> **What is expected**
For each line below, write it out exactly as it appears.

> **Dataset section**
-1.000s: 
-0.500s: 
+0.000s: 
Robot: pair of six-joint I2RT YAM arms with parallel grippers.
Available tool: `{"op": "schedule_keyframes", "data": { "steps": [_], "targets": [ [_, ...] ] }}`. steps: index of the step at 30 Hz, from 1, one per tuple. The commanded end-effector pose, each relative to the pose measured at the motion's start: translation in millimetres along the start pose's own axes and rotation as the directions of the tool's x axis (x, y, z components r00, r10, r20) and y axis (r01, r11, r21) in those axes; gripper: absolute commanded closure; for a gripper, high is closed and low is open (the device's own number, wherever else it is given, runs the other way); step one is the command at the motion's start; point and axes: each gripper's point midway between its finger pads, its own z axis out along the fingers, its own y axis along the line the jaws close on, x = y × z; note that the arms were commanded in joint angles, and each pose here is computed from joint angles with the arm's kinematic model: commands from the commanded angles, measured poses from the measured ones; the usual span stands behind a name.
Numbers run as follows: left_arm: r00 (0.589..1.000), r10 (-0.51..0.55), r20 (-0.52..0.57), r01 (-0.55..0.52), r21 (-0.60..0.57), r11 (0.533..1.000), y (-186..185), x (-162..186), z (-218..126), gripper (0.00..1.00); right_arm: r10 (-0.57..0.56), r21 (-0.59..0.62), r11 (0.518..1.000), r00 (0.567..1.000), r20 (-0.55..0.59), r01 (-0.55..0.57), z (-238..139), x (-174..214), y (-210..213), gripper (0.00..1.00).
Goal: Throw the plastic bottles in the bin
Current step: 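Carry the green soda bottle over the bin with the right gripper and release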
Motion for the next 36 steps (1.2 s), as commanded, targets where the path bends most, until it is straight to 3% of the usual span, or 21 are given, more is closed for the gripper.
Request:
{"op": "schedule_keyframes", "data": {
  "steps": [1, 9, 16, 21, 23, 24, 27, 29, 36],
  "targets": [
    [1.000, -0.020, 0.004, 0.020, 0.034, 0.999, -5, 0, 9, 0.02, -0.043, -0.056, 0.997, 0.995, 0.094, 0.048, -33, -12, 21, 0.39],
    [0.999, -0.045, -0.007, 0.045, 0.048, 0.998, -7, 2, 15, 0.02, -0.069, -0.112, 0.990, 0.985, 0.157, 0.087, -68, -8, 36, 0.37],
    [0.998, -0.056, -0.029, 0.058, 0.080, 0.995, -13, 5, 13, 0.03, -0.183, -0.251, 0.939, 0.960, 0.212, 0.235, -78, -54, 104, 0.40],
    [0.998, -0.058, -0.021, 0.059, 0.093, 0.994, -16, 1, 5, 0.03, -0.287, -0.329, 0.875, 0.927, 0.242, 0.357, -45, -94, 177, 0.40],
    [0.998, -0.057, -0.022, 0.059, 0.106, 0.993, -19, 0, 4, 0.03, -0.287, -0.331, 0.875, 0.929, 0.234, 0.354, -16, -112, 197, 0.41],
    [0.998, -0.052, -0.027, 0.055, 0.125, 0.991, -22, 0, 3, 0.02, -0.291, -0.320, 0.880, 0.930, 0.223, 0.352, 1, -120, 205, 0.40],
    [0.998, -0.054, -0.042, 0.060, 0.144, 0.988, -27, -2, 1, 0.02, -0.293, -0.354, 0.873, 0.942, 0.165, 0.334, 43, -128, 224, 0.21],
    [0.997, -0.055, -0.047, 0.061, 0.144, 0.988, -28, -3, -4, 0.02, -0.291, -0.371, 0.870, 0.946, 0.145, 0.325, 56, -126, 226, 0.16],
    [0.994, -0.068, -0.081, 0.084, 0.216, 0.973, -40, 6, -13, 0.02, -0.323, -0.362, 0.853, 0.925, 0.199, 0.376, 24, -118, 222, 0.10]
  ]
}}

> **Solution to this problem**
-1.000s: 
-0.500s: 
+0.000s: 
Robot: pair of six-joint I2RT YAM arms with parallel grippers.
Available tool: `{"op": "schedule_keyframes", "data": { "steps": [_], "targets": [ [_, ...] ] }}`. steps: index of the step at 30 Hz, from 1, one per tuple. The commanded end-effector pose, each relative to the pose measured at the motion's start: translation in millimetres along the start pose's own axes and rotation as the directions of the tool's x axis (x, y, z components r00, r10, r20) and y axis (r01, r11, r21) in those axes; gripper: absolute commanded closure; for a gripper, high is closed and low is open (the device's own number, wherever else it is given, runs the other way); step one is the command at the motion's start; point and axes: each gripper's point midway between its finger pads, its own z axis out along the fingers, its own y axis along the line the jaws close on, x = y × z; note that the arms were commanded in joint angles, and each pose here is computed from joint angles with the arm's kinematic model: commands from the commanded angles, measured poses from the measured ones; the usual span stands behind a name.
Numbers run as follows: left_arm: r00 (0.589..1.000), r10 (-0.51..0.55), r20 (-0.52..0.57), r01 (-0.55..0.52), r21 (-0.60..0.57), r11 (0.533..1.000), y (-186..185), x (-162..186), z (-218..126), gripper (0.00..1.00); right_arm: r10 (-0.57..0.56), r21 (-0.59..0.62), r11 (0.518..1.000), r00 (0.567..1.000), r20 (-0.55..0.59), r01 (-0.55..0.57), z (-238..139), x (-174..214), y (-210..213), gripper (0.00..1.00).
Goal: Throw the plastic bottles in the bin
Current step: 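Carry the green soda bottle over the bin with the right gripper and release
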Motion for the next 36 steps (1.2 s), as commanded, targets where the path bends most, until it is straight to 3% of the usual span, or 21 are given, more is closed for the gripper.
Request:
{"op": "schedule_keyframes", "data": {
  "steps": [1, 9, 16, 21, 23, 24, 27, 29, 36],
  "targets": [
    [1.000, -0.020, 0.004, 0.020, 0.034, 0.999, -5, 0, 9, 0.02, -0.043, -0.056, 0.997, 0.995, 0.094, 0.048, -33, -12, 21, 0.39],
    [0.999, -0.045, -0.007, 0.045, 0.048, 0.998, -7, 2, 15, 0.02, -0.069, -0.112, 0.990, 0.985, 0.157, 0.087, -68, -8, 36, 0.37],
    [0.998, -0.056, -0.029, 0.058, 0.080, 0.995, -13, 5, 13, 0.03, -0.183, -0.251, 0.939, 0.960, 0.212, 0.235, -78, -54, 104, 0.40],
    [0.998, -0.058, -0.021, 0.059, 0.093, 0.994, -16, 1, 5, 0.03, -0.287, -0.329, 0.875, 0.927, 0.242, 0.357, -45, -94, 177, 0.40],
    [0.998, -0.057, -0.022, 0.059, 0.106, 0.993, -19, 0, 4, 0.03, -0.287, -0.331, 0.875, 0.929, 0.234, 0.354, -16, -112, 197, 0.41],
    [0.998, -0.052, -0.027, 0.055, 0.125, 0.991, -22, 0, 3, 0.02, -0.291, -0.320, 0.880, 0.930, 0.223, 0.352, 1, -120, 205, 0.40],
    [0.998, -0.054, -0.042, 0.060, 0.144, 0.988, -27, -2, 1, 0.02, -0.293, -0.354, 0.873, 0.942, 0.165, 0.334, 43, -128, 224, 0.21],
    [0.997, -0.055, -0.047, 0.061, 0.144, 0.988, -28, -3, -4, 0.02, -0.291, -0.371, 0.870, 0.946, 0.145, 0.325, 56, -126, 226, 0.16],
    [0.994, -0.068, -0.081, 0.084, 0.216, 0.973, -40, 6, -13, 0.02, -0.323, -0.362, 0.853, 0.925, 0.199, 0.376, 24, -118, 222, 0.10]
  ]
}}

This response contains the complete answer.